牙龍−元姫−
「うん。男の人いたよ?」
「…へえ」
私は何気なく答えた。本当にあの場には異性も居たから。
でも庵の声のトーンが変わったような気がした。いつも優しい声色なのに、いまは逆に…
「庵?」
不思議に思った私は棚から庵へと向き直る。
怒らせたのかな?と一抹の不安を抱えていると…
「響子、忘れてない?」
「わっ」
振り向けば庵が真後ろに立っていたから驚いた。声が耳元で聞こえたことに肩を揺らす。
急に話を切り出され「何を?」と小首を傾ける。
「僕は前に言ったよね?」
―――前?
前ってまさか。
私の心当たりのある事がひとつ。

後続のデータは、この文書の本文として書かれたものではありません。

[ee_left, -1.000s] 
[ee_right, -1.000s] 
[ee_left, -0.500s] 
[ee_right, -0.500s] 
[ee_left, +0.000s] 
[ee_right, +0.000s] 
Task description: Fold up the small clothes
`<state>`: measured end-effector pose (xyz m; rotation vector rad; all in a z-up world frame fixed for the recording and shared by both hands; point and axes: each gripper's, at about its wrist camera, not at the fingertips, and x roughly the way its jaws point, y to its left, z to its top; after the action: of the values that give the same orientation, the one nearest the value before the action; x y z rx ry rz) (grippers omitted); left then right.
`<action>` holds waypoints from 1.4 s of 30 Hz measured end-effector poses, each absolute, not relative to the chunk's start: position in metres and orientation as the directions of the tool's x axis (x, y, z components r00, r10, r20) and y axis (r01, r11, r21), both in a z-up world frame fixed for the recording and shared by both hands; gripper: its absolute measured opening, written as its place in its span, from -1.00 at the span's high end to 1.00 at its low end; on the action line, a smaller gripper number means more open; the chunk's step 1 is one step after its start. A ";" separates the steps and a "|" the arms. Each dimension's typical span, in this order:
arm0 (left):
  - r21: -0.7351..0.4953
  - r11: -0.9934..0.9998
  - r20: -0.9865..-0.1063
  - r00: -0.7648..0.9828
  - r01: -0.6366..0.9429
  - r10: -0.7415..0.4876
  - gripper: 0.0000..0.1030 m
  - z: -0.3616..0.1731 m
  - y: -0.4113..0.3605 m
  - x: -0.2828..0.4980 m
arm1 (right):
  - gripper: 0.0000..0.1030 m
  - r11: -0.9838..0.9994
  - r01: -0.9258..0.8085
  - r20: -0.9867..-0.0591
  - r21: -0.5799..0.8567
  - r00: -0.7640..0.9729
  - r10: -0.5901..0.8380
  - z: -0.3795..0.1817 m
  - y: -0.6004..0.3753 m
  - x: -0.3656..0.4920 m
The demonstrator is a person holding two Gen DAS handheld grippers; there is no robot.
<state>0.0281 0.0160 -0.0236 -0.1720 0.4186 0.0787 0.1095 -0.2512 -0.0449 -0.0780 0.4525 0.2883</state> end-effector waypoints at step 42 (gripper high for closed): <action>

庵と言えばあの事しか思い浮かばない。
「響子の事、好きだって」
思い出されるのはあの言葉。
静かさが広がる廊下にやんわり響く庵の声。電気の灯りが庵のプラチナの髪を更に明るくさせる。
“僕は響子が好きだよ”
“前みたいに友達としてじゃなく―――1人の女の子として”
頭に過った光景に目を泳がせる。戸惑いを隠せずに。
そんな私に柔らかく微笑むと髪をソッと掬う。
「――――他の男なんて見ないでくれる?」
「、いおり」
「かなり嫉妬深いんだよね」
「…意外」
「響子限定でね?」
指で掬った栗色の髪の毛をくるくる巻き付け弄る。あまりにも優しい手付きに戸惑ってしまう。